Sorvino began the series with 255 pounds packed on his 6-foot-2 frame. In his private life, regular tennis keeps him fit. "Underneath this symbol of success," he said of his girth, "there's a well-conditioned man." By the time he has filmed the series' commitment of 13 shows, he expects to be 20 pounds lighter.

He also expects to be several weeks into the show's run before the series' audience appeal becomes clear. Ratings in the show's first two weeks varied from okay to poor on a night when another network was premiering new shows.

He's enthusiastic about the rapport on- and off-camera he feels for his young sidekick, played by D.W. Moffett.

"I'm a subtle actor and for the first time, I'm playng myself, and my style of acting is becoming the style of the show," said Sorvino. "That style of acting doesn't hit you in the face. It will take some time to develop a following."

Sorvino's own life has followed a number of courses. He grew up in Brooklyn listening to Enrico Caruso and Mario Lanza records, and by 15 was studying voice. At 20 he was doing summer stock, and at 23 he had won a scholarship to the American Musical and Dramatic Academy. Two years later he appeared on Broadway in "Bajour."

He was nominted for a Tony for his role in "That Championship Season," and he produced, directed and starred in the off-Broadway staging of "Marlon Brando Sat Right Here."

In television, he's done series work in "Bert D'Angelo, Superstar" and "We'll Get By," and on film, there've been "Reds," "Off the Wall," "I, the Jury," "Slow Dancing in the Big City," and "A Touch of Class," among others.

At one point, despairing of show business, he wrote advertising copy while continuing to take voice lessons. That was good preparation for writing a book, How to Become a Former Asthmatic, detailing how he brought his own ailment under control. He's now working on a diet and exercise book, Everything to Lose, with the "Rookie" experience no doubt adding a chapter or two.

His wife, daughters Mira and Amanda and son Michael live in New Jersey.

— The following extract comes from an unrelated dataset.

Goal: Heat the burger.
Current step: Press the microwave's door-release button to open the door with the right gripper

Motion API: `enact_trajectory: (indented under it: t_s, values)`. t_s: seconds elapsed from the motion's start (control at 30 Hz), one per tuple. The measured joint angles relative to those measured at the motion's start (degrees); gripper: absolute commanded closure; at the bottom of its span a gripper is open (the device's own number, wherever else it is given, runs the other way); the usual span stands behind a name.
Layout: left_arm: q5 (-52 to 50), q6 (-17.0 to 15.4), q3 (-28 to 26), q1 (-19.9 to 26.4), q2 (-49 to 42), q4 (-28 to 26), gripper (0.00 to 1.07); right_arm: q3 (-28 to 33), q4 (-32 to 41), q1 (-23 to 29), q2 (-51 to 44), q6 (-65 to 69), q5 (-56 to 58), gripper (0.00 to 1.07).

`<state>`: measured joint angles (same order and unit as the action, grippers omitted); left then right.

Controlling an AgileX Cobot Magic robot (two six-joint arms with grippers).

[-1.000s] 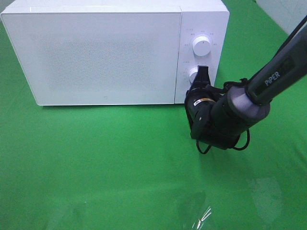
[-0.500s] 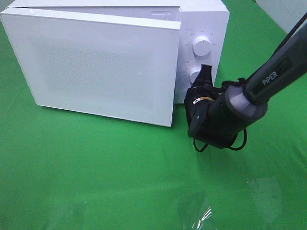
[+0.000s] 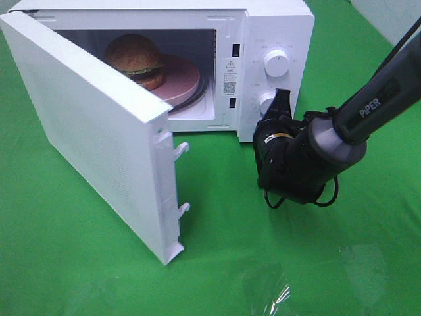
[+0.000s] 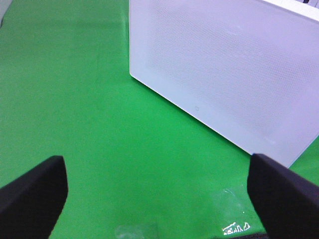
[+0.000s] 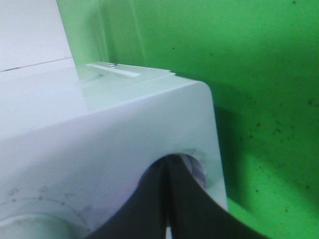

That was Mira in a recent episode of her father's series, playing Porter's visiting niece who expects to see him poised to become police chief rather than working as a beginner on the street.

Nepotism? Nah. "The part called for a Harvard sophomore, age 19," he said. "She's a Harvard junior, age 19." She read for the role like anyone else, and Sorvino said he told the staff to do him no favors.

"She's studying oriental languages and culture and has taken acting lessons and performed," he said. "She's had to turn down roles that called for nudity. I told her, Something better is coming.

"It would be immodest to say how bright she is, but what can I tell you?"